This famous poem-story, written in about 850 A.D. in the Old English/Anglo-Saxon language (and translated into modern English below by Seamus Heaney), is about a Nordic warrior tribe’s battle against the monster Grendel. This poem uses a solid, stolid language – lots of one-syllable words, concrete words (rather than abstract), and consonant-prominent words often repeated within the line. For example, in translation:
Lines 442 to 455:
If Grendel wins, it will be a gruesome day;
he will glut himself on the Geats in the war-hall,
swoop without fear on that flower of manhood
as on others before.
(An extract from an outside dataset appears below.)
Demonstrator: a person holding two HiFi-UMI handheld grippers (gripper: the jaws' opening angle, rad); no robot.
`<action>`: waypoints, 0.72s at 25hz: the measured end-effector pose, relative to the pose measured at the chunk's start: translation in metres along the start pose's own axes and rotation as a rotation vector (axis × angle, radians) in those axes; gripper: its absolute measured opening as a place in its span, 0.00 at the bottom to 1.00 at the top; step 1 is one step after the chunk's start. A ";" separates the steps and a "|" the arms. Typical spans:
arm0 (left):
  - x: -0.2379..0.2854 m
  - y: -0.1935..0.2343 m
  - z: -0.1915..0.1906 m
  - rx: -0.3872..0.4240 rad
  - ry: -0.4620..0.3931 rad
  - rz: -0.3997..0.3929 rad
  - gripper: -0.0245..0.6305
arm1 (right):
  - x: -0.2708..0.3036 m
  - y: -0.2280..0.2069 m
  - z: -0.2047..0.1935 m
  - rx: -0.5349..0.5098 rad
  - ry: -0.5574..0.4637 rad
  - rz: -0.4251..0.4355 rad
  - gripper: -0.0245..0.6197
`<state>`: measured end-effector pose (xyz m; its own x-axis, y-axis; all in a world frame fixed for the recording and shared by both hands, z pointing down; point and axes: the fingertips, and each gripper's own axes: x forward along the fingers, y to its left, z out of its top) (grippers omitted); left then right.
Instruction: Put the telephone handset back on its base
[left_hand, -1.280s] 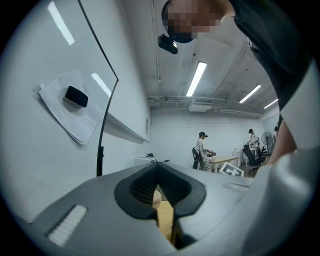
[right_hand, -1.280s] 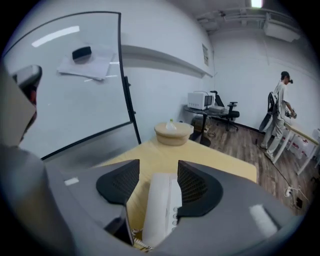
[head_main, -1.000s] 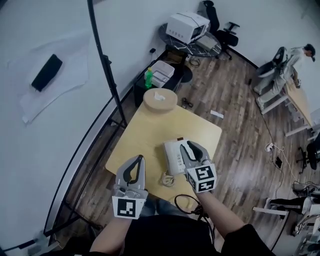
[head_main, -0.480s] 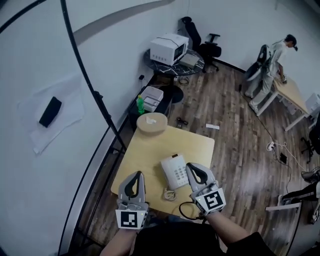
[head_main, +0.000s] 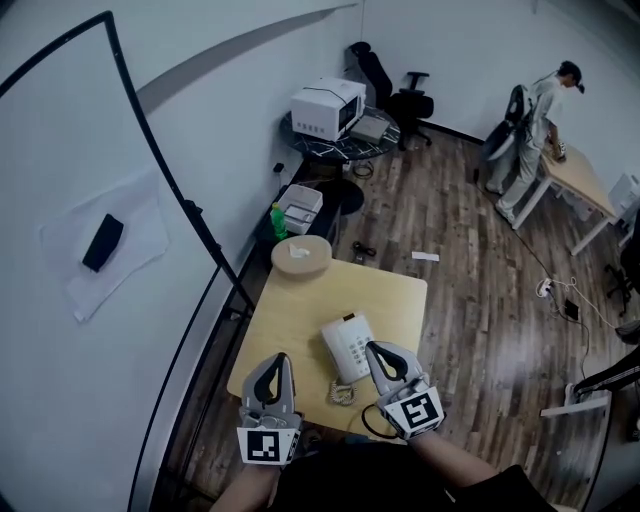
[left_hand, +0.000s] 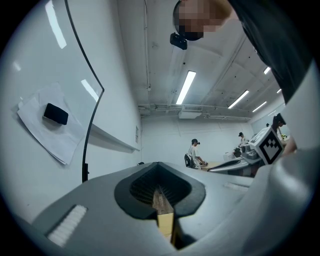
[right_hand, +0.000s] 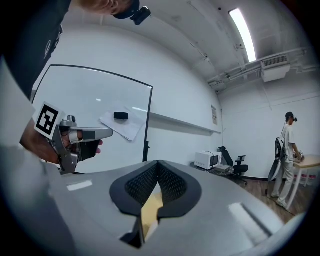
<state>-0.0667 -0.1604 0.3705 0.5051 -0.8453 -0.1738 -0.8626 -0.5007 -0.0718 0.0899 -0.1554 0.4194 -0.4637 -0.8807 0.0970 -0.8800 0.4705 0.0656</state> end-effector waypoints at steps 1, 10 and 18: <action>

Then my face won’t be there
to be covered in death: he will carry me away
as he goes to ground, gorged and bloodied;
he will run gloating with my raw corpse
and feed on it alone, in a cruel frenzy
fouling his moor-nest. No need then
to lament for long or lay out my body:
if the battle takes me, send back
this breast-webbing that Weland fashioned
and Hrethel gave me, to Lord Hygelac.
Fate goes ever as fate must.
The assignment I gave myself (and, later, my students) was to write in the word-style of “Beowulf,” but in an everyday (not military) situation. I wanted to use Beowulf’s forceful language but not his subject matter. Here, then, is my poem “Beowulf At Breakfast”:
Back at my house-lair, I go to food-room
and gather eat-stuffs to break my night-fast.
Steel pot clangs hard on steel stove grate.
Flames cast blue light ‘neath flat pan-side.
Still-water soon leaps with boil-chaos; a song
of water-splash and fire-sputter dances away.
Whence I hear this ear-noise, I click knob
to off and pour steam-stuff into tea cups
and pour more soak-stuff onto flat oat-grains
in clay bowl. Also, there is syrup of maple
(or black-strap molasses) and raisin of grape
and butter of cow-milk and dust of red-bark
to boost my tongue’s taste-lust for else-dry oat parts.
An epic telling. Breakfast was never so stirring.